Although I have no idea what to start with. I know this forum is no place for this, but if somebody could point me in the right direction, I'd be happy.
I sure hope to work for the industry someday.

(EDIT: sorry for poor grammar)
 
That was an interesting story and quite the accomplishment.
Though I am not entirely sure of this thread's purpose, do you want us to share our experiences of game making?

'fraid I don't have much in stories in terms of that. Most games and the likes have been privately attempted alone due to a lack of friends with sharing interests and anyone with the same interest lives an entire country away. If anything in regards to school, it was back when I was 19 and we had a project at school were our assignment was to pick anything we wanted, make a report on our work and present it to all of our sister classes (Technical Program). I jumped into something that was way over my head and I was the only one who worked on it because everyone else just wanted to make simple things to pass rather than gamble.

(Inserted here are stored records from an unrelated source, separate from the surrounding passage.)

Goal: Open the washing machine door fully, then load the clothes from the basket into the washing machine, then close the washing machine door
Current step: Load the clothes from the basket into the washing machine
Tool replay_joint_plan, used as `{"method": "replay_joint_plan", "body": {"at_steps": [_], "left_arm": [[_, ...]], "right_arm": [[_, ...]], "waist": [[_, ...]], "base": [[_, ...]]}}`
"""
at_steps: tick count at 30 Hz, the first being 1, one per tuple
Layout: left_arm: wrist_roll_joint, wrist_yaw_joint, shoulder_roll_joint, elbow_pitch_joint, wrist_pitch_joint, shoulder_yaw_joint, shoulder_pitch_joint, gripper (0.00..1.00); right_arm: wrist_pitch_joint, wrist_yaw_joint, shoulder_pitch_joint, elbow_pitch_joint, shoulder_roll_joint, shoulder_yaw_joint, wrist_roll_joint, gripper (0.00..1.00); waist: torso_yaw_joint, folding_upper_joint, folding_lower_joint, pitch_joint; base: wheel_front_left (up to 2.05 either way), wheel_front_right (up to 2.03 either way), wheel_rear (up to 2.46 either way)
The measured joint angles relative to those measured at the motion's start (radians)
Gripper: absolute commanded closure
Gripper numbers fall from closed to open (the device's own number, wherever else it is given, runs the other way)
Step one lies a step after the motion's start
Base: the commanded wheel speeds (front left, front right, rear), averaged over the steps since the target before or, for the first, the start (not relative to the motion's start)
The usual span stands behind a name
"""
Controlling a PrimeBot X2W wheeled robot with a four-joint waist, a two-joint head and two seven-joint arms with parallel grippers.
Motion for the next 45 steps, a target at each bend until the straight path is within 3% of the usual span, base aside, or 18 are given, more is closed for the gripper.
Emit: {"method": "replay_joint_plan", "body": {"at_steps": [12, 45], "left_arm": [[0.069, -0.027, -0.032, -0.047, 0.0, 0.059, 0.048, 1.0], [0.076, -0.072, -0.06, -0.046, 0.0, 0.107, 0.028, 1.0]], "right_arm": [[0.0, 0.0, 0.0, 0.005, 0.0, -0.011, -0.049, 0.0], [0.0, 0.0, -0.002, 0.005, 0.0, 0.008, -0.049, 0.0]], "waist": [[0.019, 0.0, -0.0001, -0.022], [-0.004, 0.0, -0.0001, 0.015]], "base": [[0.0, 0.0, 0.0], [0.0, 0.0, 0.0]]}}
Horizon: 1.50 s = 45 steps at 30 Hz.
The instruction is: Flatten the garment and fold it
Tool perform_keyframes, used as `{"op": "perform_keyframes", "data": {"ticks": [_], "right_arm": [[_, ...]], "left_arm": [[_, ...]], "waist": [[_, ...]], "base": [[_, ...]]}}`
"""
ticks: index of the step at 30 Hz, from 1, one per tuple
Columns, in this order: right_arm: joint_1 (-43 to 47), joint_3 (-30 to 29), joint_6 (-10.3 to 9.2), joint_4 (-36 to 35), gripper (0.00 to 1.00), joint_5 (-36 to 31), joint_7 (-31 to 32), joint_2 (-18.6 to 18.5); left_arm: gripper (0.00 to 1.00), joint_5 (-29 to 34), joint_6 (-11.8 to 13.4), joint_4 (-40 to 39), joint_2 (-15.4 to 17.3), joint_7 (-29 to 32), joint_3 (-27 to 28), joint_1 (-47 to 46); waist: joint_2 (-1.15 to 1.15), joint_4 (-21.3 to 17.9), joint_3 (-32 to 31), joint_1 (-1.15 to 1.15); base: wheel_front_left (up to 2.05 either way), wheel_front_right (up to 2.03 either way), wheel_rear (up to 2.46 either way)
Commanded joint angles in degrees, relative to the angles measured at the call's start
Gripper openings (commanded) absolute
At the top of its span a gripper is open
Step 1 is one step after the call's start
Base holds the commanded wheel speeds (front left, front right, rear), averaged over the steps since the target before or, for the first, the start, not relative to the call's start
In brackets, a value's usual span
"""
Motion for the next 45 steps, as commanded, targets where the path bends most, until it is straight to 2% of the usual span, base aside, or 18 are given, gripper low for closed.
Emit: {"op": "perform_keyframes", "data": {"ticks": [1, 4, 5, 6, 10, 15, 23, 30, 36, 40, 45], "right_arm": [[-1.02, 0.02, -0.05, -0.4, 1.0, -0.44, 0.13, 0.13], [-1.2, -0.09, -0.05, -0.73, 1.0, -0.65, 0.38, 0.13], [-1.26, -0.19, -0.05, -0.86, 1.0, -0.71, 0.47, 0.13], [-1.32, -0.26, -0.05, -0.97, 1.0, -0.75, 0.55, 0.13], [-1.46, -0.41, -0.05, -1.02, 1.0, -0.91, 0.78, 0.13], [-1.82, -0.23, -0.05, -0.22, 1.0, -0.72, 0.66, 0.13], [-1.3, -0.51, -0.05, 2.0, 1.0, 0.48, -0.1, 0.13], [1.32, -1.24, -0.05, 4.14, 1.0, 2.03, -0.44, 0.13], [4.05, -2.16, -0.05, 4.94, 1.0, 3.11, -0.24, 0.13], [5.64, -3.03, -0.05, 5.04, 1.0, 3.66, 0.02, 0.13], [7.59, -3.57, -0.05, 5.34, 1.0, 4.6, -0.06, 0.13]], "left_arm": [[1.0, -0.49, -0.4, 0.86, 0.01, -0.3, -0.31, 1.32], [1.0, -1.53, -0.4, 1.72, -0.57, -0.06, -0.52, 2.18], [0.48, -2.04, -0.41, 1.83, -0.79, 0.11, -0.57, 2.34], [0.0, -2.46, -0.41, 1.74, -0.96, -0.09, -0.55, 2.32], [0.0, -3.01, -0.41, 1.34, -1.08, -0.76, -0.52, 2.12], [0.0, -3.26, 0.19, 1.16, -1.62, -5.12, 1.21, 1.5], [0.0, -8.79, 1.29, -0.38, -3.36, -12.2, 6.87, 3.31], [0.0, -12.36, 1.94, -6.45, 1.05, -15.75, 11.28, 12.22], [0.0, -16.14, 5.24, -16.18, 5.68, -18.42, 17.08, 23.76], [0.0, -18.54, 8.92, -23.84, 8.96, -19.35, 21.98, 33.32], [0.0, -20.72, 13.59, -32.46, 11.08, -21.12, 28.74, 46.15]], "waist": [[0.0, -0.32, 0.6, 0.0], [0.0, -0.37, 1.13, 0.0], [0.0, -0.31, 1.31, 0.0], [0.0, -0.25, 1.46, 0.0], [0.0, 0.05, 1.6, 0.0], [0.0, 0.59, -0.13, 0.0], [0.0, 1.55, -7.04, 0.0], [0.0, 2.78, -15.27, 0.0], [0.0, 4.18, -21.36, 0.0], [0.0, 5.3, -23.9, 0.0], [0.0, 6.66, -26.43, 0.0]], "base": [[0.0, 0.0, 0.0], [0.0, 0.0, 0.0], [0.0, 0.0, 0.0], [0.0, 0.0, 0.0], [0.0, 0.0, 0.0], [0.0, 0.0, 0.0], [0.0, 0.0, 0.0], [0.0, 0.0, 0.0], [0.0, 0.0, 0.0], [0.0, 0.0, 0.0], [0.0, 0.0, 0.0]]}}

I of course, decided to recreate whole Warcraft 2 in the Warcraft 3 engine.

I failed due to an lack of motivation as I did with most school, but I still managed to score the highest grade on the presentation. Everyone who went up infront of the people were effective sleeping pills. They were boring, they were uninteresting, their work was dreadfully dull, they couldn't present their work in an understandable manner. When I went up to present my work, the whole room just lit up and everyone was wide awake and understanding of everything I explained. That's just the kind of person I am, I am good at talking infront of people.

Even though I have taken some distance from it, I have never forgotten my childhood dreams of creating levels and game design, of writing a story. I haven't forgotten my other dreams either but, some things aren't possible - or questionable if achiveable.

Was this what you wanted us to share in this thread?